## Task description
The entries below are to be returned exactly. Include all of them.

[Records from a data collection]
++++++++

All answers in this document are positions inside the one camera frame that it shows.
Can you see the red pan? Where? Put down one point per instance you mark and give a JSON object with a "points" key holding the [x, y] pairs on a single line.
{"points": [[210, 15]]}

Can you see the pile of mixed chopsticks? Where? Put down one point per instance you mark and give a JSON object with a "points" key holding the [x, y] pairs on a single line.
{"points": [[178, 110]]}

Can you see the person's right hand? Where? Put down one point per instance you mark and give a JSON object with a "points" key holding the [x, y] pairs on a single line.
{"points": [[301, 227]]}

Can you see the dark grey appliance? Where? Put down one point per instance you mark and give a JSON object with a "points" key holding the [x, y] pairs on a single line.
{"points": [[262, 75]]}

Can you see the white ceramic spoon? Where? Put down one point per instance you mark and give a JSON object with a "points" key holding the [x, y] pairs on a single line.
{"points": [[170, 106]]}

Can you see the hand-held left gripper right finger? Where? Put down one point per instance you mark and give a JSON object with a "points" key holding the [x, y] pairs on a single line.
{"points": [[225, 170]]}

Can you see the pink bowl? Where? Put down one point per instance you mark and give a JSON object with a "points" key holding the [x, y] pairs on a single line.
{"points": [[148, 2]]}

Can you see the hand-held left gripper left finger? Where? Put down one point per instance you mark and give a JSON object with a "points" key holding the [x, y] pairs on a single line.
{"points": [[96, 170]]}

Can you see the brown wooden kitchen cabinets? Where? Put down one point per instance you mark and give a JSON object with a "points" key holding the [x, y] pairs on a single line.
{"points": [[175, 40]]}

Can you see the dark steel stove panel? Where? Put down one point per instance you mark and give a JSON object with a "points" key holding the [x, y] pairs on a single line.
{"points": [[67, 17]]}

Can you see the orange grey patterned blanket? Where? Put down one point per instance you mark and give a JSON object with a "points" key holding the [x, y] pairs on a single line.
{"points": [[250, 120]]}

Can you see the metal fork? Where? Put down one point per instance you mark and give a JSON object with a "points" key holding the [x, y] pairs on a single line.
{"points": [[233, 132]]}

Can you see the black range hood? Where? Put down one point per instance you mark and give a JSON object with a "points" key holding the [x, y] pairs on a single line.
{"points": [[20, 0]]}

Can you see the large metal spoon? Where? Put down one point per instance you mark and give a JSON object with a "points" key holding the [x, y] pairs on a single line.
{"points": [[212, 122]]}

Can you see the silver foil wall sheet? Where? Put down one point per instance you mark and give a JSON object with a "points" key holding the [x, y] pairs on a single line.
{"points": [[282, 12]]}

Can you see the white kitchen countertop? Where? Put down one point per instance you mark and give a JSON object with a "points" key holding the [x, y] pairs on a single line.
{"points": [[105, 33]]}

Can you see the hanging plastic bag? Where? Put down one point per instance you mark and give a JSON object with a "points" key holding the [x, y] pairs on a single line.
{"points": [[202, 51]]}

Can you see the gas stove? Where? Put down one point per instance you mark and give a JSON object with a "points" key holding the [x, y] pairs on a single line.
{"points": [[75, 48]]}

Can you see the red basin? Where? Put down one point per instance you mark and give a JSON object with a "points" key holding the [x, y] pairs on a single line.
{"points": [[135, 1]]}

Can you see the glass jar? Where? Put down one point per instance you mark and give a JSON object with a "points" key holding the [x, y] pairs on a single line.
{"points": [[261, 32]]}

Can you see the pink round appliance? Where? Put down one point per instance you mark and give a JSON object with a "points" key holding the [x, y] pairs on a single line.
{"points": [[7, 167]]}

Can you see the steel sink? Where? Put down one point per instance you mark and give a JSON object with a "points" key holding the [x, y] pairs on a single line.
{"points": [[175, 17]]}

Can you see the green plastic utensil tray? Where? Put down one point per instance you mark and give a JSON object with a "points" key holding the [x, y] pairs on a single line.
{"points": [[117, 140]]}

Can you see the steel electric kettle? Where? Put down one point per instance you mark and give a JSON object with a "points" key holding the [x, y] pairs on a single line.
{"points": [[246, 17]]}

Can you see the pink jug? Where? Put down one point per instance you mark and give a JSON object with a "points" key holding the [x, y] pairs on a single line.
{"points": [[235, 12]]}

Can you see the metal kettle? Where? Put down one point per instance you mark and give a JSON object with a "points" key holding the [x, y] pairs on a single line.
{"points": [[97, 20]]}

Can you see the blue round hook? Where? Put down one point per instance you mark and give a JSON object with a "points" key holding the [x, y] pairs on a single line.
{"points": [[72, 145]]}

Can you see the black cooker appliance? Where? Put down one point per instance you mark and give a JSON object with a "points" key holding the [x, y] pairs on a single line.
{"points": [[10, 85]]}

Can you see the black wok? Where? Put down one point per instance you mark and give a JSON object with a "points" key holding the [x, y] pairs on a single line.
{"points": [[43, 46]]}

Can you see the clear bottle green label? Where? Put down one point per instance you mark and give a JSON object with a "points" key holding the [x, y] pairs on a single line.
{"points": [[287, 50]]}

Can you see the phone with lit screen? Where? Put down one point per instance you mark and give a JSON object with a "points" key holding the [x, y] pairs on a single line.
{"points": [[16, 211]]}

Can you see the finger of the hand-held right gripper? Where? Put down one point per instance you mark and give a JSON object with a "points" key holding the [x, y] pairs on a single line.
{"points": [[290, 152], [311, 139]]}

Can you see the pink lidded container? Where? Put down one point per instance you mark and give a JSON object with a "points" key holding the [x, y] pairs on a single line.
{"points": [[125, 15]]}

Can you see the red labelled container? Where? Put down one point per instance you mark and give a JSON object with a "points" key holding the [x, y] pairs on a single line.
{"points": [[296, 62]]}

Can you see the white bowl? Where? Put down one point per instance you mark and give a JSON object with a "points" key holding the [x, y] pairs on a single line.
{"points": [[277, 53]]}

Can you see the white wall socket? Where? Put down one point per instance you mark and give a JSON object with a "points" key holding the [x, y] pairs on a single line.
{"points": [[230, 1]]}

++++++++

## Result
All answers in this document are positions inside the one camera frame that it shows.
Can you see the red pan? Where? Put down one point per instance you mark and give a JSON object with a "points" key holding the [x, y] pairs on a single line.
{"points": [[210, 15]]}

Can you see the pile of mixed chopsticks? Where? Put down one point per instance you mark and give a JSON object with a "points" key holding the [x, y] pairs on a single line.
{"points": [[178, 110]]}

Can you see the person's right hand? Where? Put down one point per instance you mark and give a JSON object with a "points" key holding the [x, y] pairs on a single line.
{"points": [[301, 227]]}

Can you see the dark grey appliance? Where? Put down one point per instance you mark and give a JSON object with a "points" key holding the [x, y] pairs on a single line.
{"points": [[262, 75]]}

Can you see the white ceramic spoon? Where? Put down one point per instance you mark and give a JSON object with a "points" key holding the [x, y] pairs on a single line.
{"points": [[170, 106]]}

Can you see the hand-held left gripper right finger? Where? Put down one point per instance you mark and give a JSON object with a "points" key holding the [x, y] pairs on a single line.
{"points": [[225, 170]]}

Can you see the pink bowl? Where? Put down one point per instance you mark and give a JSON object with a "points" key holding the [x, y] pairs on a single line.
{"points": [[148, 2]]}

Can you see the hand-held left gripper left finger? Where? Put down one point per instance you mark and give a JSON object with a "points" key holding the [x, y] pairs on a single line.
{"points": [[96, 170]]}

Can you see the brown wooden kitchen cabinets? Where? Put down one point per instance you mark and give a JSON object with a "points" key holding the [x, y] pairs on a single line.
{"points": [[175, 40]]}

Can you see the dark steel stove panel? Where? Put down one point per instance you mark and give a JSON object with a "points" key holding the [x, y] pairs on a single line.
{"points": [[67, 17]]}

Can you see the orange grey patterned blanket? Where? Put down one point per instance you mark and give a JSON object with a "points" key holding the [x, y] pairs on a single line.
{"points": [[250, 120]]}

Can you see the metal fork? Where? Put down one point per instance you mark and give a JSON object with a "points" key holding the [x, y] pairs on a single line.
{"points": [[233, 132]]}

Can you see the black range hood? Where? Put down one point per instance you mark and give a JSON object with a "points" key holding the [x, y] pairs on a single line.
{"points": [[20, 0]]}

Can you see the large metal spoon? Where? Put down one point per instance you mark and give a JSON object with a "points" key holding the [x, y] pairs on a single line.
{"points": [[212, 122]]}

Can you see the silver foil wall sheet? Where? Put down one point per instance you mark and give a JSON object with a "points" key holding the [x, y] pairs on a single line.
{"points": [[282, 12]]}

Can you see the white kitchen countertop? Where? Put down one point per instance you mark and give a JSON object with a "points" key holding the [x, y] pairs on a single line.
{"points": [[105, 33]]}

Can you see the hanging plastic bag? Where? Put down one point per instance you mark and give a JSON object with a "points" key holding the [x, y] pairs on a single line.
{"points": [[202, 51]]}

Can you see the gas stove? Where? Put down one point per instance you mark and give a JSON object with a "points" key holding the [x, y] pairs on a single line.
{"points": [[75, 48]]}

Can you see the red basin? Where? Put down one point per instance you mark and give a JSON object with a "points" key holding the [x, y] pairs on a single line.
{"points": [[135, 1]]}

Can you see the glass jar? Where? Put down one point per instance you mark and give a JSON object with a "points" key holding the [x, y] pairs on a single line.
{"points": [[261, 32]]}

Can you see the pink round appliance? Where? Put down one point per instance you mark and give a JSON object with a "points" key holding the [x, y] pairs on a single line.
{"points": [[7, 167]]}

Can you see the steel sink? Where? Put down one point per instance you mark and give a JSON object with a "points" key holding the [x, y] pairs on a single line.
{"points": [[175, 17]]}

Can you see the green plastic utensil tray? Where? Put down one point per instance you mark and give a JSON object with a "points" key holding the [x, y] pairs on a single line.
{"points": [[117, 140]]}

Can you see the steel electric kettle? Where? Put down one point per instance you mark and give a JSON object with a "points" key holding the [x, y] pairs on a single line.
{"points": [[246, 17]]}

Can you see the pink jug? Where? Put down one point per instance you mark and give a JSON object with a "points" key holding the [x, y] pairs on a single line.
{"points": [[235, 12]]}

Can you see the metal kettle? Where? Put down one point per instance you mark and give a JSON object with a "points" key holding the [x, y] pairs on a single line.
{"points": [[97, 20]]}

Can you see the blue round hook? Where? Put down one point per instance you mark and give a JSON object with a "points" key holding the [x, y] pairs on a single line.
{"points": [[72, 145]]}

Can you see the black cooker appliance? Where? Put down one point per instance you mark and give a JSON object with a "points" key holding the [x, y] pairs on a single line.
{"points": [[10, 85]]}

Can you see the black wok? Where? Put down one point per instance you mark and give a JSON object with a "points" key holding the [x, y] pairs on a single line.
{"points": [[43, 46]]}

Can you see the clear bottle green label? Where? Put down one point per instance you mark and give a JSON object with a "points" key holding the [x, y] pairs on a single line.
{"points": [[287, 50]]}

Can you see the phone with lit screen? Where? Put down one point per instance you mark and give a JSON object with a "points" key holding the [x, y] pairs on a single line.
{"points": [[16, 211]]}

Can you see the finger of the hand-held right gripper? Where? Put down one point per instance you mark and give a JSON object with a "points" key holding the [x, y] pairs on a single line.
{"points": [[290, 152], [311, 139]]}

Can you see the pink lidded container? Where? Put down one point per instance you mark and give a JSON object with a "points" key holding the [x, y] pairs on a single line.
{"points": [[125, 15]]}

Can you see the red labelled container? Where? Put down one point per instance you mark and give a JSON object with a "points" key holding the [x, y] pairs on a single line.
{"points": [[296, 62]]}

Can you see the white bowl? Where? Put down one point per instance you mark and give a JSON object with a "points" key holding the [x, y] pairs on a single line.
{"points": [[277, 53]]}

Can you see the white wall socket? Where? Put down one point per instance you mark and give a JSON object with a "points" key holding the [x, y] pairs on a single line.
{"points": [[230, 1]]}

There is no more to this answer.